I’ve had a number of friends say they miss me on social media. But, when I ask if they’ve read my blog, my novel or my book,of short stories, the answer is often “it’s on my list.” I can’t help but think of the essay Literature and Life by Mario Vargas Llosa.
It happens quite often, in book fairs or bookshops, that a man will come up to me with a book of mine in his hand and ask me for an autograph, saying, ‘It’s for my wife or my young daughter, or my sister, or my mother; she or they are great readers and they love literature.’ And I immediately ask: ‘And what about you, don’t you like to read?’ The answer is almost inevitably: ‘Yes, of course I like reading, but I’m very busy, you know.’ Yes, I do know, because I’ve heard this dozens of times: that man, and thousands like him, have so many important things to do, so many obligations and responsibilities in their lives that they cannot waste their precious time spending hours on end absorbed in a novel, a book of poetry or a literary essay. According to this widespread conception, literature is a dispensable activity, a pastime, no doubt lofty and useful for the cultivation of feelings and manners, an adornment for people that have plenty of time for recreation and that has to be fitted in between sports, cinema, and games of bridge or chess. But it is something that can be sacrificed without a second thought when it comes to prioritising what is really important in life. (Touchstones: Essays on Literature, Art, and Politics, Mario Vargas Llosa)
Social media rewards presence, not depth: frequency over reflection, reaction over revision. Yes, I have a blog. Yes, social media is an effective way to promote it, gather eyes, encourage feel good likes. My blog is not meant to be a stream of fragments but a shaped act. Of course I hope for readers but not an audience to be managed with a scrolling feed that tricks you to stay on it.
It’s pretty well known that social media divides us into camps, drives polarization, and encourages cults and conspiracy theories. That’s not what my blog is about.
Blogs preserve continuity. Posts can be returned to, argued with, contradicted even by my future self. Social platforms flatten time; yesterday’s thought is dead by morning.
Social media is not neutral infrastructure; it is an extraction machine. It monetizes outrage, envy, and tribal identity. Even when used “well,” it trains users to anticipate applause or punishment. Cancelling social media is a refusal to let algorithms co-author your thoughts. Social media has rewired our childhoods, rewired our brains, and rewired our democracy. It’s trapped us inside a hamster wheel of weird videos and dopamine bursts where truth and concentration is sacrificed for diversion and distraction.
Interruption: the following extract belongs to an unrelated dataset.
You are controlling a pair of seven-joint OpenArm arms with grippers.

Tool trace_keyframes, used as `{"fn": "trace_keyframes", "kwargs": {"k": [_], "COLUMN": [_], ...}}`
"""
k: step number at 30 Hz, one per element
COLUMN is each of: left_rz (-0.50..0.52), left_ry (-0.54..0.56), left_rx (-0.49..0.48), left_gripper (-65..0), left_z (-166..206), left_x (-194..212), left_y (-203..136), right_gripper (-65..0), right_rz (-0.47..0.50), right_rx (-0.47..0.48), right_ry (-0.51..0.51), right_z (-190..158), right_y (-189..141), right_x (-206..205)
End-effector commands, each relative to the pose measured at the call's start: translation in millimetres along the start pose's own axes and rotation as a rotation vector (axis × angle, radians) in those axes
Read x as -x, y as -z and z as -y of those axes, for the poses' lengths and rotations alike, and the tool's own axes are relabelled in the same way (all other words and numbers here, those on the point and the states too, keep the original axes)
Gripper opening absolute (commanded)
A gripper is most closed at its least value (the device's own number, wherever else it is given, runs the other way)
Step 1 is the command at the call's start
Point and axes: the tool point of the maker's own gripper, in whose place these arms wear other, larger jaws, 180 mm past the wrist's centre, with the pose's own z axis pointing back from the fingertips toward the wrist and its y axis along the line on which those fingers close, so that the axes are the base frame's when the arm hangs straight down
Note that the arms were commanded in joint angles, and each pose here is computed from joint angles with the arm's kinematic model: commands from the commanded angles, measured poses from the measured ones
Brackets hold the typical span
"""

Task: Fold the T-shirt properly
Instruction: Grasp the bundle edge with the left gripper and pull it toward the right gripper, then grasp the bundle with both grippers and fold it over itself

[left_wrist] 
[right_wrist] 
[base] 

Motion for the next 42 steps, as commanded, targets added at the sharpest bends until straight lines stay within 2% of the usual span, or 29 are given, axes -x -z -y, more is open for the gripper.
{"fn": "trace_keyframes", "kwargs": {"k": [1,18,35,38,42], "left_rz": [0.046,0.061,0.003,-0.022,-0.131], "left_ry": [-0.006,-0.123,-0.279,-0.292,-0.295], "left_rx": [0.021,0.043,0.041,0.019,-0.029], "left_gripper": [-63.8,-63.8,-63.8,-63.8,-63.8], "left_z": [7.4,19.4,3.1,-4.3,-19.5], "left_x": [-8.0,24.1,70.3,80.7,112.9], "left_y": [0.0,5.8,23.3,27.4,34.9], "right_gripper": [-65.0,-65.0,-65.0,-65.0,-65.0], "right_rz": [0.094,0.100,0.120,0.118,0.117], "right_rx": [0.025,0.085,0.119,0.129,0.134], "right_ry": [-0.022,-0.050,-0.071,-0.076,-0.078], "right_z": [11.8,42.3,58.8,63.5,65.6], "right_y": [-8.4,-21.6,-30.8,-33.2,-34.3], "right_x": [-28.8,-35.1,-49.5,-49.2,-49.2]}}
Several contemporary well known authors have made the choice to limit their social media presence. Thomas Pynchon’s work is about systems of control, surveillance, and noise. Social media would be an extension of the very forces he critiques. Marilynne Robinson has been openly critical of the shallowness and speed that social media embodies. Kasuo Ishiguro has spoken about protecting the mental space needed for serious imaginative work. Don DeLillo’s novels like White Noise, Cosmopolis, and Zero K dissect media saturation. Jonathan Franzen has said that social media damages reading, thinking, and moral seriousness. J.M. Coetzee, Anne Dillard, Zadie Smith, and Dave Eggers are other contemporary authors who criticize and avoid social media.
Psychologist Jonathan Haidt has pointed out the mental health dangers of social media in The Anxious Generation and in a new book for young readers The Amazing Generation.
Don’t get me wrong. I’m not a luddite. I think modern technology properly used has the potential to provide us with amazing benefits. But, serious writing requires stretches of silence, time for unfinished ideas to marinate. Social media collapses that incubation period. It doesn’t allow for time to think historically, philosophically, or narratively.
My blog is meant to function more like a personal archive than a stage. It allows for long arcs of thought, recurring themes, contradictions without public pile-ons, and readers who arrive by choice, not accident. It allows for ideas to actually develop.
Social media provides a broad signal. Withdrawal means some potential readers may be lost. The trade-off is clarity: fewer readers who read carefully rather than more readers who skim and vanish, writing that is cumulative and reflective rather than viral. For someone who cares more about meaning than momentum, who prefers to be read slowly rather than shared quickly, who values intellectual sovereignty over reach, the trade-off is worthwhile. Or so I think.
Will future literature require a refusal to engage with social media or will the two merge into something new and interesting? That remains to be seen. For me, for now, I’m enjoying a respite from the frantic, ubiquitous, mesmerizing hyperspace of social media platforms.
Your post is compelling, I’m tempted to break up with IG but it’s the only way I can keep up with my kids living in Japan… At the least you’ve incited me to pick up a book on this rainy day, thank you!
Thanks for commenting. I agree, I had a hard time too. You can have both and it sounds like you are. Happy Holidays.